**Problem to solve**
Could you find each line of the data below that contains the word "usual" and copy those lines?
┌──
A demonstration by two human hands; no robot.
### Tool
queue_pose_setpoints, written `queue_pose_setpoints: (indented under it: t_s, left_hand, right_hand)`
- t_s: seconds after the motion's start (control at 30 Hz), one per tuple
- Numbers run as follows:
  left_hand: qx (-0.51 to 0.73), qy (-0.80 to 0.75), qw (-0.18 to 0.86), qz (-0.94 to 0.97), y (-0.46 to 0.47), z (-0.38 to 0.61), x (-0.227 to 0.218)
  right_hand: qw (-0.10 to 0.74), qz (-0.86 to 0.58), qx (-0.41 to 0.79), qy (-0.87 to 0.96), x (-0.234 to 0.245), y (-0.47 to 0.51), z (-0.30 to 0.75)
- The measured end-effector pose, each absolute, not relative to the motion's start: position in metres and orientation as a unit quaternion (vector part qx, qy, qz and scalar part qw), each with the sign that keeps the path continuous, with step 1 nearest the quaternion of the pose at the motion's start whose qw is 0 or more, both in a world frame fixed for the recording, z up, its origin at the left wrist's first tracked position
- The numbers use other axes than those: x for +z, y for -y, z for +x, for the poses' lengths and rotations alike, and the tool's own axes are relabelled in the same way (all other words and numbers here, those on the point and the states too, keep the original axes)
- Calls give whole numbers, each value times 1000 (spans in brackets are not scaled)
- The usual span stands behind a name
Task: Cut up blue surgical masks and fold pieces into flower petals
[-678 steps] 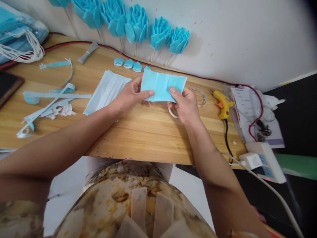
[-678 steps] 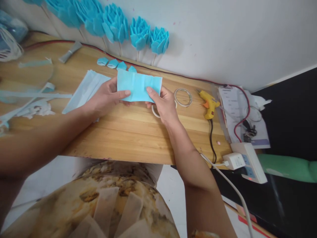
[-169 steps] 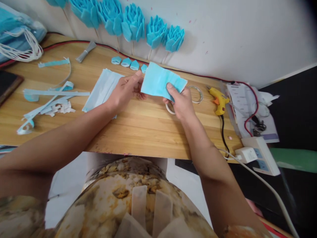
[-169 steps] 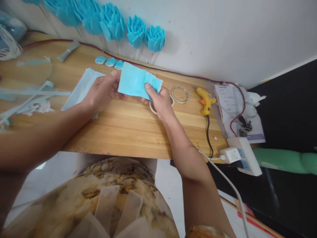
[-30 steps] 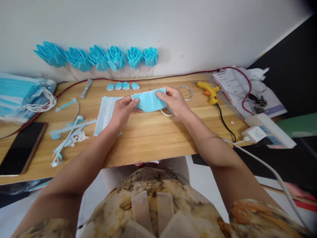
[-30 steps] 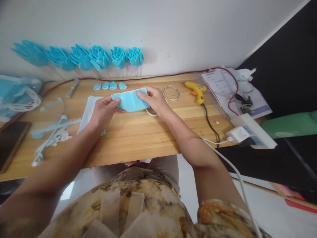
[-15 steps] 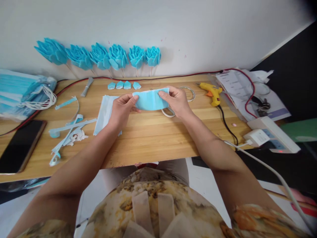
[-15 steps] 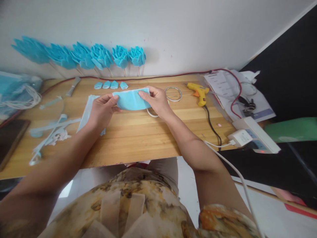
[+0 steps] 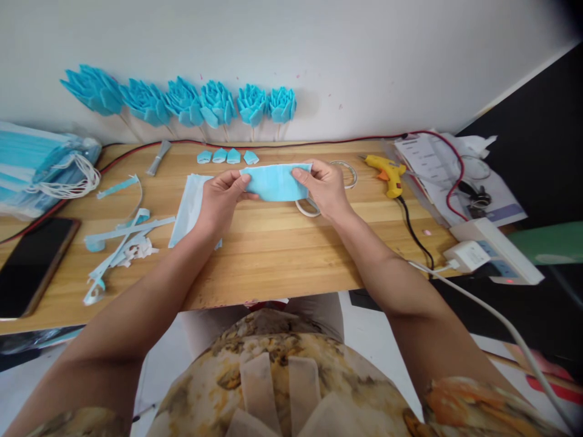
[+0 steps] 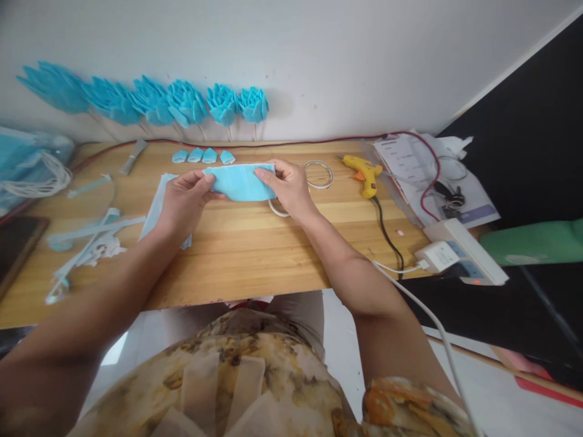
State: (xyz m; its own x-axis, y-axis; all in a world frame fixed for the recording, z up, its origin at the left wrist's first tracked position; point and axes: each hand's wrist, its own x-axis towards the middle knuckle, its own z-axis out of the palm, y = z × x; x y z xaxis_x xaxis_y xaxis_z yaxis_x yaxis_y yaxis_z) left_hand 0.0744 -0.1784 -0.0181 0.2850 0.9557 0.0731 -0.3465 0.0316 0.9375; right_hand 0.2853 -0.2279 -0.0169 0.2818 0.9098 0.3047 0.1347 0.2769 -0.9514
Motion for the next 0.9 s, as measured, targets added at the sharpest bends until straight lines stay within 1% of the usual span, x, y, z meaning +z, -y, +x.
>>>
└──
**Exercise solution**
- The usual span stands behind a name
Motion for the next 0.9 s, as measured, targets added at the sharpest bends until straight lines stay within 1% of the usual span, x, y, z meaning +z, -y, +x.

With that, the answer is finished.